*EXERCISE DIRECTIONS*
Please take the lines from the one holding "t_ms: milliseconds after" through the one holding "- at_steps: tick" in the data below and copy them exactly.

>>>>>

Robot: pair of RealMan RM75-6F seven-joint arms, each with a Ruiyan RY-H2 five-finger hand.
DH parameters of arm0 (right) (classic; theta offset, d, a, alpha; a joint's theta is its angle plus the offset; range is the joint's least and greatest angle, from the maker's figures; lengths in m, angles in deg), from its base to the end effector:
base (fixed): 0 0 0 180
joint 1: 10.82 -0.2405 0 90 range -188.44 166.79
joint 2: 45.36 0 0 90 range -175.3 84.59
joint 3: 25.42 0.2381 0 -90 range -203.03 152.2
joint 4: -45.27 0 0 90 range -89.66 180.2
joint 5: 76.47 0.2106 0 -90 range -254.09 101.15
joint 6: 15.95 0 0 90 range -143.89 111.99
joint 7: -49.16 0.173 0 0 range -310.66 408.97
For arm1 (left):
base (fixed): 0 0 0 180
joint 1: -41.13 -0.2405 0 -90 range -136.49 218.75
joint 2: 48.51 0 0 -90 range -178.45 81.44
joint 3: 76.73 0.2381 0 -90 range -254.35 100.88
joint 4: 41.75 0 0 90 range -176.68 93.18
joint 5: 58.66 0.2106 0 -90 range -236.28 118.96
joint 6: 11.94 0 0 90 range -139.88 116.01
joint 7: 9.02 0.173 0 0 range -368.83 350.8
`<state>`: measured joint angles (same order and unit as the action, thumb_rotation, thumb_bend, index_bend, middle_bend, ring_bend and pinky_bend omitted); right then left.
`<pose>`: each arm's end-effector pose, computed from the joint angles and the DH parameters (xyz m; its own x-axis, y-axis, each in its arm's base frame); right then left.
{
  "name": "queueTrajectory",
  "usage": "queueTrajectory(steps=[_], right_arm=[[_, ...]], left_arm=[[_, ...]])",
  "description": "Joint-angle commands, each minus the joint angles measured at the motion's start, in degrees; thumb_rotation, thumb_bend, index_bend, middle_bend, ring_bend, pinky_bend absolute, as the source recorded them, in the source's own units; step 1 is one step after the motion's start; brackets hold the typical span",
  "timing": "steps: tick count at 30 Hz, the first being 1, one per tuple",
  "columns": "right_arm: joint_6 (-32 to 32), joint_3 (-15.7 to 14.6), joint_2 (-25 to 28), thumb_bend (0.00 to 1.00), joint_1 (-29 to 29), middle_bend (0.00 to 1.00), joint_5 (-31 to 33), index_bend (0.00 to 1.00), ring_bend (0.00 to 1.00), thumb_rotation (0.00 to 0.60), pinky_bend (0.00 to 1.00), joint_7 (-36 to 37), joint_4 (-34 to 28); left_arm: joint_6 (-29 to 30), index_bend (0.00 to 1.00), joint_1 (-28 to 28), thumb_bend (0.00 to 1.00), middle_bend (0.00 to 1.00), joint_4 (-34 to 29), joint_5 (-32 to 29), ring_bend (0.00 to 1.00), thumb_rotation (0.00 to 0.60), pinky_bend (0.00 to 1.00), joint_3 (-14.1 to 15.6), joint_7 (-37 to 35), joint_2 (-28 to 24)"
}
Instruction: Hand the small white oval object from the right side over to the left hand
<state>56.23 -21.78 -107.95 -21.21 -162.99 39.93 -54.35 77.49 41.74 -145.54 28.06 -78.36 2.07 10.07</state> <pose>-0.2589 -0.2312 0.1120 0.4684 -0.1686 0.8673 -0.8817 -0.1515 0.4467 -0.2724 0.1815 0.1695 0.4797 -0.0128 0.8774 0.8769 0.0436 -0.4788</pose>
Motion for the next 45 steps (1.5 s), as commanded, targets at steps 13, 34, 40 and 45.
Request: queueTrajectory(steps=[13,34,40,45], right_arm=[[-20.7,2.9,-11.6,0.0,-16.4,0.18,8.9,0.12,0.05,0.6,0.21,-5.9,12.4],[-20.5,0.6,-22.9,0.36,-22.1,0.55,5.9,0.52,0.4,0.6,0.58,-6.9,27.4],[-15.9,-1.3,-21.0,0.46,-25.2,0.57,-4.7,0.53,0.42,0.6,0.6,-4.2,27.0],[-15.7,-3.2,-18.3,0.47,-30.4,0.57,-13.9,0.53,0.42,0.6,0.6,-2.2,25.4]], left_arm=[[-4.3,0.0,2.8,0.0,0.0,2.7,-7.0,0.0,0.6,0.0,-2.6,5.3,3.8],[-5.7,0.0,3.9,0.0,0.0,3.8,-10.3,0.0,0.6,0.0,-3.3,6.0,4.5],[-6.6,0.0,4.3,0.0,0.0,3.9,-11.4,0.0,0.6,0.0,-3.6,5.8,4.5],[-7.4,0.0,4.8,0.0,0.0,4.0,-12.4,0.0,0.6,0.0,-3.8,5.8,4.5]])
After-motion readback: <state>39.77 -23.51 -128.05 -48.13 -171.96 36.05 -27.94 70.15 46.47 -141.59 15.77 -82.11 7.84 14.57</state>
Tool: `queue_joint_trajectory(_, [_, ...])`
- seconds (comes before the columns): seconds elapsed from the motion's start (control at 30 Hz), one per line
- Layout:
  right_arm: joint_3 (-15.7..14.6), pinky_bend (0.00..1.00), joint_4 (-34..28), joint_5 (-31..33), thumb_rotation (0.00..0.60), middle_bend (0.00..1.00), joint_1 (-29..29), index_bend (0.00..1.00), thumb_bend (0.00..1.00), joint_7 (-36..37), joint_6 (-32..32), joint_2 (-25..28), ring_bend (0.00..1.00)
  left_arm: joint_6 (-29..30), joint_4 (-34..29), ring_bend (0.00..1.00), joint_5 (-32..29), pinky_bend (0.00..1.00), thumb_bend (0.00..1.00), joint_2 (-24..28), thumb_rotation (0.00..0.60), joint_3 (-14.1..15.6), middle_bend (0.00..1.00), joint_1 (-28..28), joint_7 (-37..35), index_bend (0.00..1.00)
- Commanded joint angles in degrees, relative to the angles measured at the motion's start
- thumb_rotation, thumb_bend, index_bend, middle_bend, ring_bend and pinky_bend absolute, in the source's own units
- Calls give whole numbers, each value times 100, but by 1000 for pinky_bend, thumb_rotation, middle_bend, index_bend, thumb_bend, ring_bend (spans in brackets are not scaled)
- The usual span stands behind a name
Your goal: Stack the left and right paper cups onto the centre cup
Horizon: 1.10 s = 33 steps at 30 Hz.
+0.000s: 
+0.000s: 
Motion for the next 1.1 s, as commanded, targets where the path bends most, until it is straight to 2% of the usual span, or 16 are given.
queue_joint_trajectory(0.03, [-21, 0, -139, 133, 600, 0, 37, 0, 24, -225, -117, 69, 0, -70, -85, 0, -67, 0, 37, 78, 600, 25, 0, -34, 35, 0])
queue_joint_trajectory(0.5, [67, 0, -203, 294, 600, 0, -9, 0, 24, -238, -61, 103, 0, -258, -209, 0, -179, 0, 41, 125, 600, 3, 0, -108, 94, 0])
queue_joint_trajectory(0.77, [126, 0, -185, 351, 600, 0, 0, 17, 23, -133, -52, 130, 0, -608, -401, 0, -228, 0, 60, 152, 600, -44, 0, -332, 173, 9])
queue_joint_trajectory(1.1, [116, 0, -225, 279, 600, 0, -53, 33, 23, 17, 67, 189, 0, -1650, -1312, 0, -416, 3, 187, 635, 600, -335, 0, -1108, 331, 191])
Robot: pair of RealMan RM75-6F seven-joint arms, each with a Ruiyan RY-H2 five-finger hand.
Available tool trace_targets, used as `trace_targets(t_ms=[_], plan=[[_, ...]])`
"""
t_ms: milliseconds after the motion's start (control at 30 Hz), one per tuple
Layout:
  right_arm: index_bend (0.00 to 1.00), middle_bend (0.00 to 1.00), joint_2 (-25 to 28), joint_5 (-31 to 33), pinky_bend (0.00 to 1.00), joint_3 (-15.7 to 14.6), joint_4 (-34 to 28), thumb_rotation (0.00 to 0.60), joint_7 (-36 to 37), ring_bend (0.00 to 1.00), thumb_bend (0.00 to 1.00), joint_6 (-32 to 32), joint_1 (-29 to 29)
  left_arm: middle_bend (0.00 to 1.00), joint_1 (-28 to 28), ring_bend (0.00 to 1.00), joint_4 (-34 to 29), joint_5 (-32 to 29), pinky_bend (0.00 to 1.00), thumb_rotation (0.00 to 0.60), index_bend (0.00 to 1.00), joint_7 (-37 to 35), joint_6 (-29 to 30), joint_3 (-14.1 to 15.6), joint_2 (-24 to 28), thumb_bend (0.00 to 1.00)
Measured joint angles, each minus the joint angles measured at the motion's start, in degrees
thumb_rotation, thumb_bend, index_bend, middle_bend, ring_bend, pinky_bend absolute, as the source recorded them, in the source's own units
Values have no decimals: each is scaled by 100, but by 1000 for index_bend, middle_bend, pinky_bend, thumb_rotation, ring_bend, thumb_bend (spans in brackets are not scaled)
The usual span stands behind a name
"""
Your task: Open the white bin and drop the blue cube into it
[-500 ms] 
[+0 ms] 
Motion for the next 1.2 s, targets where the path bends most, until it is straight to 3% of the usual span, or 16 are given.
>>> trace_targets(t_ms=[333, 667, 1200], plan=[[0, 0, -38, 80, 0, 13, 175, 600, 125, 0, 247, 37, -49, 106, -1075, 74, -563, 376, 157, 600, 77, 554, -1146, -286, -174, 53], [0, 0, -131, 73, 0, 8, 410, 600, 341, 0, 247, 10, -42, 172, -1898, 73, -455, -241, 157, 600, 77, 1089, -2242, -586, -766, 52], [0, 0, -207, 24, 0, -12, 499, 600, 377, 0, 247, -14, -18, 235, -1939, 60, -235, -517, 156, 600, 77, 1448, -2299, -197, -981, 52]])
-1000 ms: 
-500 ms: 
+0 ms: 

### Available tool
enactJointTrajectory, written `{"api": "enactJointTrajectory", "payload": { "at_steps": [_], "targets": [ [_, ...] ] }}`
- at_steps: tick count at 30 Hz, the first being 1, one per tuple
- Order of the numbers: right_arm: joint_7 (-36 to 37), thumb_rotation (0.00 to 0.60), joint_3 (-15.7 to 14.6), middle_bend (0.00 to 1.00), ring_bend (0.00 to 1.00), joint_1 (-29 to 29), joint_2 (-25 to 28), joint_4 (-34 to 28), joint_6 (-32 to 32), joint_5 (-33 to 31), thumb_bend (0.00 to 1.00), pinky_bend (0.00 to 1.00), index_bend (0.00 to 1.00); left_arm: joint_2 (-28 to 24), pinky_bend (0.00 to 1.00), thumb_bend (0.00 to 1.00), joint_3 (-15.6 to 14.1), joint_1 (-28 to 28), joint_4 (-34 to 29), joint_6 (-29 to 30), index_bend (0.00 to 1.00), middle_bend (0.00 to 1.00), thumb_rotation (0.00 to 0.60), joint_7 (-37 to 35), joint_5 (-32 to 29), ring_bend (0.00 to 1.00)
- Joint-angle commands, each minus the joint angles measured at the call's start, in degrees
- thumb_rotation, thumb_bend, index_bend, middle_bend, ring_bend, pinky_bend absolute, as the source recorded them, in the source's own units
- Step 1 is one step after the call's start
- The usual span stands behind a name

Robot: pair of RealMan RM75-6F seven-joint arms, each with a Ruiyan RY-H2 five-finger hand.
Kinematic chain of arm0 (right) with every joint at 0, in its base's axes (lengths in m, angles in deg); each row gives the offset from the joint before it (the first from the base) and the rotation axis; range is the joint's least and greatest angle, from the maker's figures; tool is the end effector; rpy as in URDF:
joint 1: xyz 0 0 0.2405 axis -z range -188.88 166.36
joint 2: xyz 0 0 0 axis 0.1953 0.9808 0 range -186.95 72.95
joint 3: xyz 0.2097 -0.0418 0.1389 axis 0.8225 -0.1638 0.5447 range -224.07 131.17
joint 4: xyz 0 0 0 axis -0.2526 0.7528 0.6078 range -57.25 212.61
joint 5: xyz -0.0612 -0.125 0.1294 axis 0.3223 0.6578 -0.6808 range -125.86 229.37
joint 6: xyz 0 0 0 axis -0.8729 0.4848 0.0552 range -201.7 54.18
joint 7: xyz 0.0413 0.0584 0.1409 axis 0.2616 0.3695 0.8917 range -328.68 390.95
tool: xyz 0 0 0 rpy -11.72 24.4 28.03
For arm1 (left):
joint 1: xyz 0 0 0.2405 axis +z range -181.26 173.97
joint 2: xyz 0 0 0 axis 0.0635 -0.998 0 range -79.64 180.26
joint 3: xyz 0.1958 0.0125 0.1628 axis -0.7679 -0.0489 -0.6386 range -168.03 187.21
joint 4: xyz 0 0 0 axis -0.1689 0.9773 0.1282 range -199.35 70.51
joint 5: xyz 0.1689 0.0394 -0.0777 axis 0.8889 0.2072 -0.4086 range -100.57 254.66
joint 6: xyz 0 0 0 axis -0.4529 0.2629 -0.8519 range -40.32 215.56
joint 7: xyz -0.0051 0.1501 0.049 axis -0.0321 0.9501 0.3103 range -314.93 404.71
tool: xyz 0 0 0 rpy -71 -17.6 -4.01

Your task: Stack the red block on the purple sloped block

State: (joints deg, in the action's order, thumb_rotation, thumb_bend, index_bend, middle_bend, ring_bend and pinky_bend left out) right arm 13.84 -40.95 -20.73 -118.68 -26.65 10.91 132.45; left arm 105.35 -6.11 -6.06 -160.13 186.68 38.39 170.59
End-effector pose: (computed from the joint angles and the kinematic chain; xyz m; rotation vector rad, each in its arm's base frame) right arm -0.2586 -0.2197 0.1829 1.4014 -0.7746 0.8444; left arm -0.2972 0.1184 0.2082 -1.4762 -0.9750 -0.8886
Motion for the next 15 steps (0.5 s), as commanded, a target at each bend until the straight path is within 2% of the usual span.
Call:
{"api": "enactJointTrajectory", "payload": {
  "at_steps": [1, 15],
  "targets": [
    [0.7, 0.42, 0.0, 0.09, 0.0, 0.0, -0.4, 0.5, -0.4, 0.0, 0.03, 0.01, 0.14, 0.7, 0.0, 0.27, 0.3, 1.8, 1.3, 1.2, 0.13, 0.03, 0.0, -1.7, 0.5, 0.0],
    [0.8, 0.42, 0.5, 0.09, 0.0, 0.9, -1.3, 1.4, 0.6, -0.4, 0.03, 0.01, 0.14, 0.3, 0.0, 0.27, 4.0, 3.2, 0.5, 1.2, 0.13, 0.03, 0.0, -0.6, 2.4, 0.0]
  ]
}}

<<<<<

*SOLUTION TO THE PROBLEM*
t_ms: milliseconds after the motion's start (control at 30 Hz), one per tuple
Layout:
  right_arm: index_bend (0.00 to 1.00), middle_bend (0.00 to 1.00), joint_2 (-25 to 28), joint_5 (-31 to 33), pinky_bend (0.00 to 1.00), joint_3 (-15.7 to 14.6), joint_4 (-34 to 28), thumb_rotation (0.00 to 0.60), joint_7 (-36 to 37), ring_bend (0.00 to 1.00), thumb_bend (0.00 to 1.00), joint_6 (-32 to 32), joint_1 (-29 to 29)
  left_arm: middle_bend (0.00 to 1.00), joint_1 (-28 to 28), ring_bend (0.00 to 1.00), joint_4 (-34 to 29), joint_5 (-32 to 29), pinky_bend (0.00 to 1.00), thumb_rotation (0.00 to 0.60), index_bend (0.00 to 1.00), joint_7 (-37 to 35), joint_6 (-29 to 30), joint_3 (-14.1 to 15.6), joint_2 (-24 to 28), thumb_bend (0.00 to 1.00)
Measured joint angles, each minus the joint angles measured at the motion's start, in degrees
thumb_rotation, thumb_bend, index_bend, middle_bend, ring_bend, pinky_bend absolute, as the source recorded them, in the source's own units
Values have no decimals: each is scaled by 100, but by 1000 for index_bend, middle_bend, pinky_bend, thumb_rotation, ring_bend, thumb_bend (spans in brackets are not scaled)
The usual span stands behind a name
"""
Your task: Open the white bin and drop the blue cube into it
[-500 ms] 
[+0 ms] 
Motion for the next 1.2 s, targets where the path bends most, until it is straight to 3% of the usual span, or 16 are given.
>>> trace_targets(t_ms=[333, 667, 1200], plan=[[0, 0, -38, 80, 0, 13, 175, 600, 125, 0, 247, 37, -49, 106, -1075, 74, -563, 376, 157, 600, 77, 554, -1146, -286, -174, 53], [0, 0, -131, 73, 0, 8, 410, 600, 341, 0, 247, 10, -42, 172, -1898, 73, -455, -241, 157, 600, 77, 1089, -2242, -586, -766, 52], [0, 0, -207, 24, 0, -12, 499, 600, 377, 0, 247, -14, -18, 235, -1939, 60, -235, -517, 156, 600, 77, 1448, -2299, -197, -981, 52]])
-1000 ms: 
-500 ms: 
+0 ms: 

### Available tool
enactJointTrajectory, written `{"api": "enactJointTrajectory", "payload": { "at_steps": [_], "targets": [ [_, ...] ] }}`
- at_steps: tick count at 30 Hz, the first being 1, one per tuple

The output requires nothing else.